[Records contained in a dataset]
□ □ □ □ □ □ □
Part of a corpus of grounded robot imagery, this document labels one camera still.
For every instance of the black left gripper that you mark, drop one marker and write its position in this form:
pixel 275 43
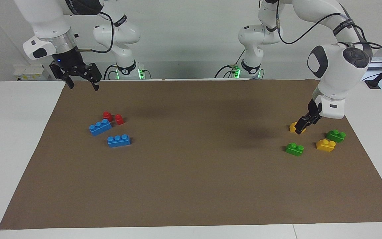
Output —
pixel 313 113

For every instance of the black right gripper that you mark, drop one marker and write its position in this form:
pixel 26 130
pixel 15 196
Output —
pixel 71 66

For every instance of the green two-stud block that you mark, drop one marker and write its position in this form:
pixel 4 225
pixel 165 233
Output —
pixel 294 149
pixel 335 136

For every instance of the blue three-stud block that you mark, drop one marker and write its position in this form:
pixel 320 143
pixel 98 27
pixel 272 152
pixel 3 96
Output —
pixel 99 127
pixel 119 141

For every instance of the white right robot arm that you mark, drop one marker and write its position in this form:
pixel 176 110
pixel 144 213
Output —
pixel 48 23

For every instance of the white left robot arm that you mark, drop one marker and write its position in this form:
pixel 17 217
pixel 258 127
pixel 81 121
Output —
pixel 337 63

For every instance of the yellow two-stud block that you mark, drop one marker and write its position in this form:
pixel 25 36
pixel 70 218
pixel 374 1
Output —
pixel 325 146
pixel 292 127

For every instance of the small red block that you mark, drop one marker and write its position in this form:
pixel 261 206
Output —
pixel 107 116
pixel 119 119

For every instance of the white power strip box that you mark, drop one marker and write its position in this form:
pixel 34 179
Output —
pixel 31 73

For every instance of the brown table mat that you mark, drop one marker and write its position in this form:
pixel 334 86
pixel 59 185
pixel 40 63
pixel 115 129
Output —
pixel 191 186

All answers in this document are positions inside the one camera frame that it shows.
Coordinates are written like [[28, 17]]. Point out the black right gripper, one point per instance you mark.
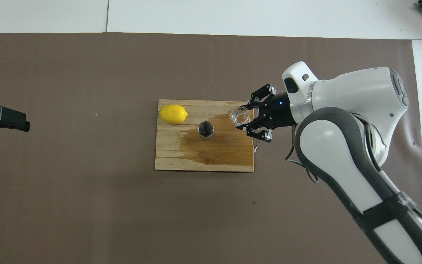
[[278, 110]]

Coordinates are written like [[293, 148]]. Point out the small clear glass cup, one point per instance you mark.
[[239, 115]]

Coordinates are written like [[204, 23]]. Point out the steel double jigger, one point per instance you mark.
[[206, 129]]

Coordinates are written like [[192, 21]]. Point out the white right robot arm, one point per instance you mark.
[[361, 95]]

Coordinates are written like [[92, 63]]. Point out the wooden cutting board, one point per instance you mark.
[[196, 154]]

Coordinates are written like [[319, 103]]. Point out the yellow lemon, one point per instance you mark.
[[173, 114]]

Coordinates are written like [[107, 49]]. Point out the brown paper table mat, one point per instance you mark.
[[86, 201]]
□ □ □ □ □ □ □
→ WHAT THE EXERCISE ASKS: Restate word for word the lines starting at the one that contains "pixel 81 121" and ending at the last line of the data. Skip every picture.

→ RESULT OF THIS EXERCISE:
pixel 81 121
Output —
pixel 337 63

For every instance of the yellow two-stud block that you mark, drop one marker and write its position in this form:
pixel 25 36
pixel 70 218
pixel 374 1
Output —
pixel 325 146
pixel 292 127

For every instance of the small red block that you mark, drop one marker and write its position in this form:
pixel 261 206
Output —
pixel 107 116
pixel 119 119

For every instance of the white power strip box that you mark, drop one marker and write its position in this form:
pixel 34 179
Output —
pixel 31 73

For every instance of the brown table mat that you mark, drop one marker and write its position in this form:
pixel 334 86
pixel 59 185
pixel 40 63
pixel 115 129
Output —
pixel 191 186

All answers in this document are positions inside the one camera frame that it shows.
Coordinates are written like [[28, 17]]. Point out the black right gripper, one point per instance you mark.
[[278, 110]]

Coordinates are written like [[293, 148]]. Point out the small clear glass cup, one point per instance you mark.
[[239, 115]]

Coordinates are written like [[204, 23]]. Point out the steel double jigger, one point per instance you mark.
[[206, 129]]

Coordinates are written like [[192, 21]]. Point out the white right robot arm, one point per instance you mark.
[[361, 95]]

Coordinates are written like [[92, 63]]. Point out the wooden cutting board, one point per instance you mark.
[[196, 154]]

Coordinates are written like [[319, 103]]. Point out the yellow lemon, one point per instance you mark.
[[173, 114]]

Coordinates are written like [[107, 49]]. Point out the brown paper table mat, one point per instance you mark.
[[86, 201]]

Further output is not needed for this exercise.